Of course neither of them said a word. They were struggling with their own issues. I'm not sure they even noticed.
I got married just two years after I graduated from college. I believed that God had blessed our marriage - two dysfunctional crazy people who couldn't live without each other and were somehow going to work through all their dysfunction through their marriage, as they'd already healed from some of their long-standing wounds through their love for each other - and I received my precious sign from the Black Madonna of Czestochowa that this was to be my vocation.
But I calculated wrong if I was looking for someone who could make everything OK. Maybe if I had looked for someone even-tempered, someone placid, someone whole, someone unlike me, maybe someone like that could have been the rock in my storms. But with the arrangement I chose, I returned to my childhood role, the one I was ill-equipped for then and am ill-equipped for now - the person who, when push comes to shove, must make everything OK.

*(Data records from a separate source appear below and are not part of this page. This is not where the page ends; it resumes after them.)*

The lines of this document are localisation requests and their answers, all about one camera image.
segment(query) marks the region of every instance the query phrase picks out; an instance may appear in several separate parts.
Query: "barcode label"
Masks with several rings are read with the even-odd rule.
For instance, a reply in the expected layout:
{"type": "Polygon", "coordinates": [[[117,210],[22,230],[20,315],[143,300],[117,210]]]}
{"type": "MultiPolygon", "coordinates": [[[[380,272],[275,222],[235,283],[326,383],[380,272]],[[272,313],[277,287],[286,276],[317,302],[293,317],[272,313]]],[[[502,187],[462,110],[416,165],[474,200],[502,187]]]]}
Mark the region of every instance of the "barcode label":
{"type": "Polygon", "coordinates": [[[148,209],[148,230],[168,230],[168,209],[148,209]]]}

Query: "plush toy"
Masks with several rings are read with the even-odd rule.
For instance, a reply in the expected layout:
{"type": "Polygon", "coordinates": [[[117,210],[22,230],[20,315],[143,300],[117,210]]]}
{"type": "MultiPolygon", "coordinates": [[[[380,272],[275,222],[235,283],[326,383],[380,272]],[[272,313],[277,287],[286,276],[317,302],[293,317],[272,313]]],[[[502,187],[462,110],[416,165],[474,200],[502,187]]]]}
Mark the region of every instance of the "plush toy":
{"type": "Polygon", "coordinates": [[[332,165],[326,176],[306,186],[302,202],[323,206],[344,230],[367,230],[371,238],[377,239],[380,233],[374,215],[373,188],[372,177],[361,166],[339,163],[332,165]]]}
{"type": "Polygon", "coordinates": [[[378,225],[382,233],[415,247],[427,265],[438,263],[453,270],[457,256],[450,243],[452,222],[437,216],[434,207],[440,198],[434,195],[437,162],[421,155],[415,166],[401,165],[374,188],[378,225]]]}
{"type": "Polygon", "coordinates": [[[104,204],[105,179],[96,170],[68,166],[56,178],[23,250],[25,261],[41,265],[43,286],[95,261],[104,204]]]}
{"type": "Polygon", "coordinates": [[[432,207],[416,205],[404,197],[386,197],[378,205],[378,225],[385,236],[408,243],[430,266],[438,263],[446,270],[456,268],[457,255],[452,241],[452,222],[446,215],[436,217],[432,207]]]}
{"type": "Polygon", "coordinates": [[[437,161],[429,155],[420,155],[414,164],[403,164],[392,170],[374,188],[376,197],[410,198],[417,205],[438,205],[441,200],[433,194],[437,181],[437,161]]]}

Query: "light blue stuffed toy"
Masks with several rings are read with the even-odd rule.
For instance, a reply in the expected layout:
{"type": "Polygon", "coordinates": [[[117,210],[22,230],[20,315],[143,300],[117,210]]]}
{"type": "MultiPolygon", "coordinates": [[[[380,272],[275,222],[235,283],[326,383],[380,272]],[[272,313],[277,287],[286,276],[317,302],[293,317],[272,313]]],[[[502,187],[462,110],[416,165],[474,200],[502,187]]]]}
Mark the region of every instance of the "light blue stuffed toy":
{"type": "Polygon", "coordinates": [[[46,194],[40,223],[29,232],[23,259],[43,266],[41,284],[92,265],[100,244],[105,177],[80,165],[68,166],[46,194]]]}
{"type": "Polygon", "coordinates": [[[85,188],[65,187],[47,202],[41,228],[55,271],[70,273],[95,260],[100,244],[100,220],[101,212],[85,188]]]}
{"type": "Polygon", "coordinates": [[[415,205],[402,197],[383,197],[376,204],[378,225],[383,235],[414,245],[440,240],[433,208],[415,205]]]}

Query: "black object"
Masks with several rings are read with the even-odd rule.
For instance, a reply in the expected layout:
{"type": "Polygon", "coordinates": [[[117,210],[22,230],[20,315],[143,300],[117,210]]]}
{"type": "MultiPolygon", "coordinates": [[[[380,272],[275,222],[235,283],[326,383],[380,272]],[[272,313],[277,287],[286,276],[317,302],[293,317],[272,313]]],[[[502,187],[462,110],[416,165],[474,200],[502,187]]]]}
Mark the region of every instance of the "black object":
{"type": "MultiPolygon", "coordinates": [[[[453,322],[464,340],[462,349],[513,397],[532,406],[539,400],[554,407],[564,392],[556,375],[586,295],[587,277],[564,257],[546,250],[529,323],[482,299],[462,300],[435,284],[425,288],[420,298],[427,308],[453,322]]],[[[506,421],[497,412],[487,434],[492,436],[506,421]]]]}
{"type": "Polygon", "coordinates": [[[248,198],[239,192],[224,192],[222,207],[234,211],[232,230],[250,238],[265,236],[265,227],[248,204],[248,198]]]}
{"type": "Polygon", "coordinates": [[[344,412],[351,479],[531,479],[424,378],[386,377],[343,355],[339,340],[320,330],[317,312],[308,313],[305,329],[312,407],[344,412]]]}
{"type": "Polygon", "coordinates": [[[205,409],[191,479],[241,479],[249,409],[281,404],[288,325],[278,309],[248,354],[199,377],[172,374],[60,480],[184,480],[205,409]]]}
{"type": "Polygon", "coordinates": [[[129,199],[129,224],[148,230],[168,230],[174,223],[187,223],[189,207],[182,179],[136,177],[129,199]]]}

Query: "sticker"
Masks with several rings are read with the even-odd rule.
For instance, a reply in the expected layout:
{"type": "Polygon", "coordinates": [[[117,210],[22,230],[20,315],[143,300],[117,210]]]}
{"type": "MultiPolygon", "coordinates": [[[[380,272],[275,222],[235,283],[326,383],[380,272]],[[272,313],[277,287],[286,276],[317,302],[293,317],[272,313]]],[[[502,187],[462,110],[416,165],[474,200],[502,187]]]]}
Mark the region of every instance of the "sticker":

I am 29 years old. In a few short months I will be 30. And it is well past time to stop harboring the delusion that someday the instability of my childhood will be rectified, that the world will be safer for me when I am 35 than it was when I was 5, or that other people will be able to give me what they manifestly do not have for themselves. I am a big girl now, and when I look at myself in the mirror, I have to tell the truth: it's never going to be OK.